Renaud Le Goix : A comparative and historical approach helps us to observe the spread, and in a sense the triumph, of the entrepreneurial model for urban production. The system we often come across today is that of macro-plots, in other words very large lots handed over to single private developers. This model, which leads to the privatisation of circulation and access routes, recalls the gated communities and condominiums that have existed for so long in the USA. These examples show how hard it is to manage these common areas openly, and highlight the tendency to want to control their modes of use and the effects they have on property values. It appears that the more the scale of intervention of private developers increases, the more the process of enclosure intensifies: public access tends to be restricted, excluding anyone who doesn’t belong to the “club”. In the United States, the process of the privatisation of public space arises directly from city financing models. Local resources are highly dependent on property values, which, as they rise, increase fiscal contributions to local government budgets. Restricted access has been all the more strongly encouraged because by increasing property values it has provided responses to fi nancial difficulties experienced by local governments. During the Nixon and Reagan administrations, local governments were fi nancially throttled by a 50%–plus reduction in federal funding. This prompted a gradual shift from a managerial system, which aimed to provide the population with facilities according to fi scal capacity, to a process where attractiveness and competition are used to lure investors. This entrepreneurial regime has repercussions on the way public space is produced. A good example is New York, which has developed large-scale Privately Owned Public Spaces (POPS) schemes since 1961. In 1975, the city was bankrupt. A deal with private developers made it possible to continue to produce quality public spaces without paying the price: they obtained supplementary building rights based on the number of square feet of public space they agreed to develop. This entrepreneurial model then became more widespread because very large cities compete to attract property investors and large firms: they tend to copy one another. This contributes to the spread and standardisation of urban models (international architecture and commercial outlets, etc.) and responds to economic development benchmarks.
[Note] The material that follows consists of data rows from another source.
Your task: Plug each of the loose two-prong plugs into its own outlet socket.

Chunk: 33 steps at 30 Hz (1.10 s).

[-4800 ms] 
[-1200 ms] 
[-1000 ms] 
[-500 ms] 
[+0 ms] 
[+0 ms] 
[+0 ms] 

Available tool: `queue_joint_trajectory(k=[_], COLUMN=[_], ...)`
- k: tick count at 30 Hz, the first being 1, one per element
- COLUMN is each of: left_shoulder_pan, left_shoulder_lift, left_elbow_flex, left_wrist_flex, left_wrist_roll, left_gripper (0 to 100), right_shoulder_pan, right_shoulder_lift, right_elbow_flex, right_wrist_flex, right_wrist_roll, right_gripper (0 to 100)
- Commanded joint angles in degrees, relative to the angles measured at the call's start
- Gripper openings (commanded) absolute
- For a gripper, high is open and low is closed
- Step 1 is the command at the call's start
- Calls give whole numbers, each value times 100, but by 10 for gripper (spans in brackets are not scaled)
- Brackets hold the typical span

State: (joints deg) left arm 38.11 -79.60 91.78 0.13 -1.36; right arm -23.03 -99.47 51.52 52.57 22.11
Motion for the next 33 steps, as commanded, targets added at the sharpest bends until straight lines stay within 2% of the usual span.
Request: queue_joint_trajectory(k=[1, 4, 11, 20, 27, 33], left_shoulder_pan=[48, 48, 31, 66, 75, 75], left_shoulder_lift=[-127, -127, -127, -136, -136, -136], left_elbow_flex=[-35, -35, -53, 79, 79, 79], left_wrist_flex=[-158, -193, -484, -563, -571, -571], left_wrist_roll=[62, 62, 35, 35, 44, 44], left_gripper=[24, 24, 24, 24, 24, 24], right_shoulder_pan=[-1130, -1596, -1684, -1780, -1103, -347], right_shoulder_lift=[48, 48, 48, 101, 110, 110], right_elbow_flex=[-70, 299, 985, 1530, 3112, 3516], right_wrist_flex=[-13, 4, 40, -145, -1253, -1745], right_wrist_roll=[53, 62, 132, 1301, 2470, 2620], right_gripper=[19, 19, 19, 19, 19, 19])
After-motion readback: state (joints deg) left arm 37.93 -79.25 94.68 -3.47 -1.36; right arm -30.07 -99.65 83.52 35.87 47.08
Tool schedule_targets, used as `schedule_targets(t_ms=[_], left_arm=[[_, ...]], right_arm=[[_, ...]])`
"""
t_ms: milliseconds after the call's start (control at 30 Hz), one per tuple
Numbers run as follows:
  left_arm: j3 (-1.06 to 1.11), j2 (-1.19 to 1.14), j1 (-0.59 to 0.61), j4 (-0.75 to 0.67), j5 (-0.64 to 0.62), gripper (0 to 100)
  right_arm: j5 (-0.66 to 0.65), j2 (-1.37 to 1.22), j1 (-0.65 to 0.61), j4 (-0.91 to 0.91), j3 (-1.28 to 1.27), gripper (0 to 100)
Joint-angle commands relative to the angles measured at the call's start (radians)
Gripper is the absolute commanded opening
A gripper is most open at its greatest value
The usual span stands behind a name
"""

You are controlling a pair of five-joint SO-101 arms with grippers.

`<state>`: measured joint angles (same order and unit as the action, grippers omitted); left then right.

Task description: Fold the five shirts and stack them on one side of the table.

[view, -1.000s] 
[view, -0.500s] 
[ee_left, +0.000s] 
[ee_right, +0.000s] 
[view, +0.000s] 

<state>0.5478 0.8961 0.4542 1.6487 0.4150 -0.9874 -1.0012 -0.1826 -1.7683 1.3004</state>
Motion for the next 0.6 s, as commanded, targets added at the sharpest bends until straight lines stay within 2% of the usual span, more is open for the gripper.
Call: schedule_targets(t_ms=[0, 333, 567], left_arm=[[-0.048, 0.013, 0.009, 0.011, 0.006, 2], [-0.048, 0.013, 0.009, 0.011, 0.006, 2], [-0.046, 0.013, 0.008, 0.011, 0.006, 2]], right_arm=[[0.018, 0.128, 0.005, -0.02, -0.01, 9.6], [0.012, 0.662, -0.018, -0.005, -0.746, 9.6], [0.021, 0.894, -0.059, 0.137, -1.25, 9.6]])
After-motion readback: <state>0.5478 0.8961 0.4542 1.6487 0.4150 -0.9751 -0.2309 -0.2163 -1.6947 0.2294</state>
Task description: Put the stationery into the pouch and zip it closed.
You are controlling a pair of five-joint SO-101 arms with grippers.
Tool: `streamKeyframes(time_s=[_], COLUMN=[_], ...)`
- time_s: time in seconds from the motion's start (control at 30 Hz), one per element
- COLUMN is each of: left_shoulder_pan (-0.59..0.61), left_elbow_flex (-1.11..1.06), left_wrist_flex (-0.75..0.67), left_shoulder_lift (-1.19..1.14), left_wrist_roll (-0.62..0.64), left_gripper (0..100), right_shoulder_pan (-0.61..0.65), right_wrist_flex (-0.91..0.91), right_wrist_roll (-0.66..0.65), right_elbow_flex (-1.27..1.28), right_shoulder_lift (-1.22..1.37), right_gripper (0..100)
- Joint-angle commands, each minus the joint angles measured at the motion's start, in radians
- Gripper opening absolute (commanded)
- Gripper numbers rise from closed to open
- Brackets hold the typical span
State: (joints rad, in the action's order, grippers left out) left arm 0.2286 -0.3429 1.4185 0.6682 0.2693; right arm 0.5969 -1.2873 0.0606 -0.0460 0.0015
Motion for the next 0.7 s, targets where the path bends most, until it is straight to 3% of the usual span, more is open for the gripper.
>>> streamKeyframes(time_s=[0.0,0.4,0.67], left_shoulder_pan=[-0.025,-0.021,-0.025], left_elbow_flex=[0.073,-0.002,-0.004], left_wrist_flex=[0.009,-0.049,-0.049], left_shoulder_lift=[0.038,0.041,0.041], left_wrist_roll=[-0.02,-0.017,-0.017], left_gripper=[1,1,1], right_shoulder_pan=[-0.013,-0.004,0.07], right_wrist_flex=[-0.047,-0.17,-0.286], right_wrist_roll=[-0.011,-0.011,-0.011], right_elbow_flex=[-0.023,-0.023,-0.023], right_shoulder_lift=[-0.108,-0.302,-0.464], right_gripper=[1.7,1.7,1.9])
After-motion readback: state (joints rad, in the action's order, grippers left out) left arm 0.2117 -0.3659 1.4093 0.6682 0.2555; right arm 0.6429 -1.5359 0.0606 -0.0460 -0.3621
IBS : We have to distinguish two different scenarios where the “privatisation” of public spaces is concerned. First there’s the situation where such spaces belong to a group of private joint owners, who are either owner occupants or small investors. We often see this in France when a developer intervenes on the scale of a macro-plot and disappears when the last home is completed. Open spaces, whether accessible to the public or not, are usually owned by the owners association (in France the Association Syndicale Libre). This is also the model for gated communities in the US. The second scenario, which is very common in England, is where open spaces belong to financial investors who own entire neighbourhoods. These are also known as POPS. In both scenarios, the question of who owns and manages public space increasingly tends to be bound up with that of the creation and management of services within the neighbourhood. As well as the public or private ownership of public spaces, their accessibility is what defines them. The issue of knowing whether they are open to all or not does not only arise in terms of public access, but also where urban service providers are concerned: whether these be minicabs, charging stations, external communication, micro-mobility or logistics, public space is a key resource for them. In this regard, it is interesting to look at work in America on ‘curb management’. The kerb is where the different functions of a roadway meet. This loading-and unloading area is where the most profound changes occur in terms of new uses and new partnerships between public and private players. There is no single word for kerb in French: A new term would be useful to materialise its reality and the specific issues relating to it.